Sooner or later, artificial intelligence will be table stakes in every industry. A few sectors you might not expect are leading the way:
1. Beauty and skincare.
Consumers can’t seem to get enough of sustainability and personalization. In the beauty space, AI is helping firms deliver both. By aligning cosmetic shades and styles with specific shoppers’ skin features, AI is ending the beauty product guessing game.
On the sustainability front, beauty brands are trusting machine learning to manage their supply chains. AI is the centerpiece of Nu Skin’s sustainability strategy, for instance, which includes a partnership with an agriculture startup that uses technology to automate its growing environment. “This process provides consumers safe, effective and traceable product ingredients while drastically reducing the land and water resources required,” noted Nu Skin president Ryan Napierski.
Despite its old-school reputation, the mining industry is taking full advantage of modern tools. More than just pickaxes and dark caves, mining relies on a combination of energy, workers, capital and mineral prices to maintain profitability. Using AI, mine operators can reduce worker risk, predict pricing changes and improve their operational efficiency.
AI can also show mining companies new opportunities for exploration. GoldSpot Discoveries, a mining-specific AI vendor, agreed in April to help Gran Colombia accelerate its exploration programs in Segovia while reducing the exploration risks of the project. Not only can AI make mining more profitable, but it can also show skeptics that the industry cares about its environmental impacts.
3. Customer service
Even in the age of AI, people like to talk to other people. However, they also hate long hold times, which is pushing more customer service companies to replace contracted call center workers with automated systems.
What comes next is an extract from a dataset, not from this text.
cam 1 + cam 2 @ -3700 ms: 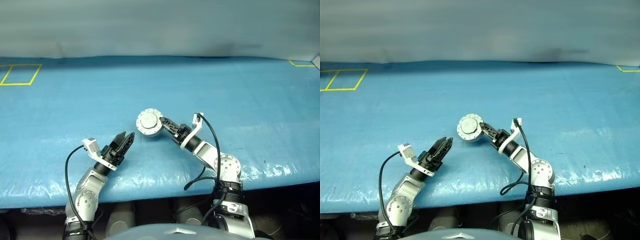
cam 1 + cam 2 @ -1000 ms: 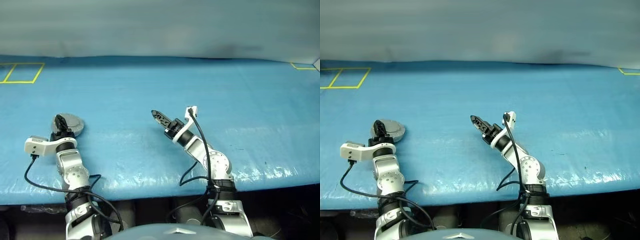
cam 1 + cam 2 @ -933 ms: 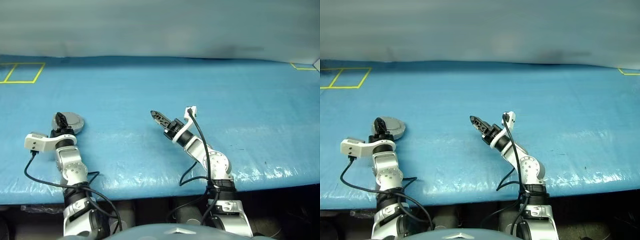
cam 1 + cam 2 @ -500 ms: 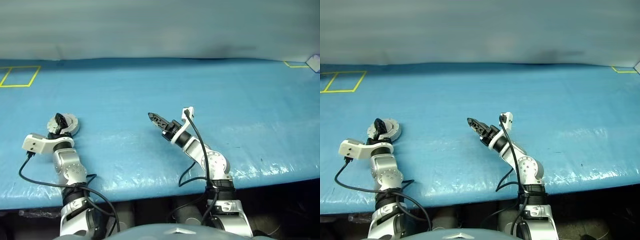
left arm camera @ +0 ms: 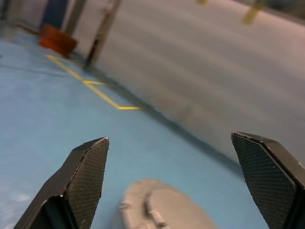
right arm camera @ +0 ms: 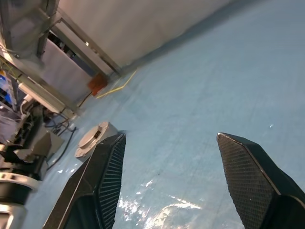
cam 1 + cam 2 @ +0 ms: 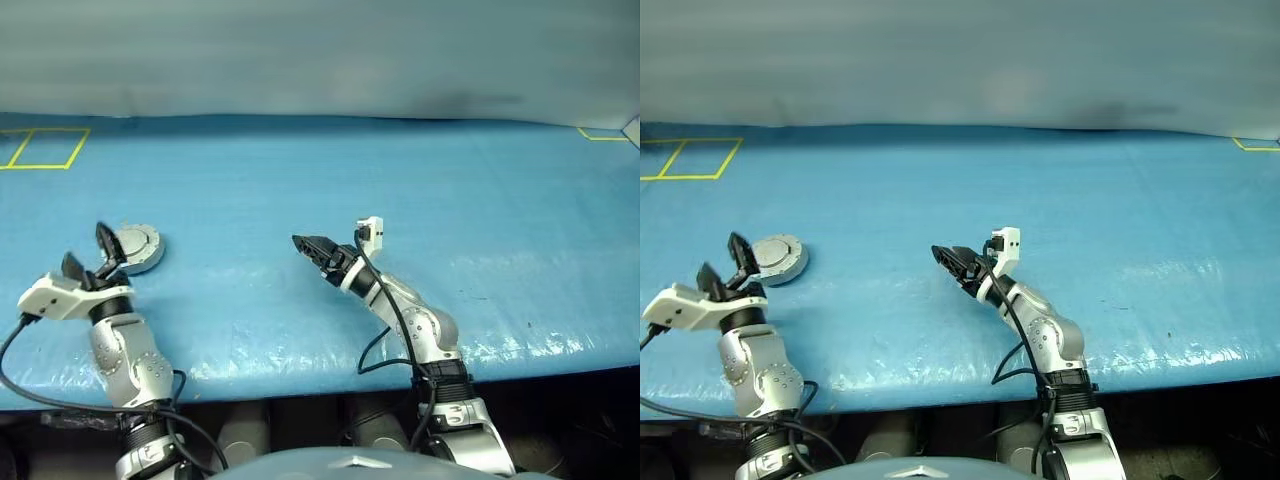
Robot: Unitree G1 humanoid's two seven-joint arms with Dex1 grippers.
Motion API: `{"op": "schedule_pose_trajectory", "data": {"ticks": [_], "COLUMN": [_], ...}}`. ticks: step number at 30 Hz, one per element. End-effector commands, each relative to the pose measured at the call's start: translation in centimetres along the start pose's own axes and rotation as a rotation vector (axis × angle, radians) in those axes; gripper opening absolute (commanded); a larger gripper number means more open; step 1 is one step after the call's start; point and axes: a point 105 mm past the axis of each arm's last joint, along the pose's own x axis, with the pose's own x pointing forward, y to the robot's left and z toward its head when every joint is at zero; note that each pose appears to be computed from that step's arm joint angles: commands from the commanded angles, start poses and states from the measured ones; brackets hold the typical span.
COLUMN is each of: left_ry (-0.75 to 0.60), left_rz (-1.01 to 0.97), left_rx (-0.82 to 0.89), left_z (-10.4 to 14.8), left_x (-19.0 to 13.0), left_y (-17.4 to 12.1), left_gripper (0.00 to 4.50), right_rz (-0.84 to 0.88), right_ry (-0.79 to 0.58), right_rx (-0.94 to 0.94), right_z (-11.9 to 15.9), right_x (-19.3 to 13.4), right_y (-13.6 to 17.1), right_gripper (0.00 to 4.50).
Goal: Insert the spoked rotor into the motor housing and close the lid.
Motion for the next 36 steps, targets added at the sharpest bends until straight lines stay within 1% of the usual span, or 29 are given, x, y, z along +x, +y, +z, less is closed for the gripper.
{"op": "schedule_pose_trajectory", "data": {"ticks": [1,2,3,4,6,7,9,11,12,15,17,19,21,25,31,36], "left_ry": [0.093,0.122,0.196,0.304,0.483,0.524,0.588,0.663,0.680,0.657,0.656,0.650,0.641,0.613,0.606,0.582], "left_rz": [-0.460,-0.529,-0.651,-0.800,-0.997,-1.035,-1.031,-1.056,-1.058,-1.030,-1.039,-1.033,-1.037,-1.045,-1.024,-0.999], "left_rx": [-0.044,-0.071,-0.032,0.041,0.148,0.172,0.261,0.375,0.385,0.395,0.411,0.392,0.388,0.397,0.394,0.392], "left_z": [-1.1,-1.4,-2.4,-4.3,-7.1,-7.8,-9.3,-10.8,-11.0,-10.9,-10.8,-10.6,-10.4,-9.8,-9.7,-9.6], "left_x": [-1.2,-1.7,-2.9,-4.7,-7.9,-8.7,-9.0,-9.7,-9.9,-9.5,-9.6,-9.5,-9.2,-8.6,-8.3,-7.9], "left_y": [-8.1,-9.2,-10.8,-12.5,-13.7,-13.7,-12.3,-11.0,-10.6,-10.2,-9.9,-9.9,-10.0,-10.2,-10.2,-10.1], "left_gripper": [4.48,4.48,4.48,4.48,4.48,4.48,4.48,4.48,4.48,4.50,4.50,4.50,4.50,4.50,4.50,4.50], "right_rz": [-0.062,-0.080,-0.117,-0.140,-0.169,-0.172,-0.192,-0.174,-0.160,-0.111,-0.029,0.033,0.041,0.120,0.069,0.067], "right_ry": [-0.022,-0.001,0.031,0.056,0.081,0.084,0.115,0.138,0.138,0.150,0.169,0.198,0.199,0.218,0.234,0.239], "right_rx": [-0.267,-0.295,-0.331,-0.366,-0.388,-0.388,-0.436,-0.459,-0.460,-0.469,-0.481,-0.481,-0.483,-0.507,-0.537,-0.539], "right_z": [1.4,1.2,0.9,0.8,0.9,0.9,0.9,1.0,1.1,1.2,1.1,0.7,0.8,0.3,0.0,-0.2], "right_x": [-0.3,-0.3,-0.7,-1.2,-2.2,-2.4,-3.2,-4.0,-4.2,-4.7,-5.1,-5.4,-5.3,-5.1,-4.8,-4.5], "right_y": [-0.9,-1.3,-2.2,-3.0,-4.0,-4.2,-4.9,-5.2,-5.1,-4.7,-3.9,-3.1,-3.1,-2.1,-2.9,-2.9], "right_gripper": [3.26,3.26,3.26,3.26,3.26,3.26,3.26,3.26,3.26,3.83,4.47,4.47,4.47,4.47,4.47,4.47]}}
“If you really look at the work in a contact center that’s outsourced, it’s generally very low-value work,” said Abinash Tripath, co-founder of Helpshift. “It’s something that lends itself easily to automation. And companies will start shedding their outsourced agents.”
Firms like Helpshift are already using automated systems to process payments and handle run-of-the-mill information requests. When customers can use automated assistants to serve themselves, companies can afford to allocate their human capital to more complicated tasks, such as house calls and customer retention.
Normalization Is Near
AI is a competitive-advantage chameleon. For any company in any industry, it can eliminate inefficient business practices, identify unseen opportunities and explore new markets. Best of all, AI algorithms create positive feedback cycles. The more widespread the tools become, the more quickly they can improve. As more and more companies dip their toes in, all users will gain more insights in ever-shrinking fragments of time.
Sooner rather than later, the AI discussion will shift from disruption to standardization. Companies that fail to leverage automated tools will cease to exist. Don’t get caught off guard: The edge of possibility will soon become the baseline customer expectation.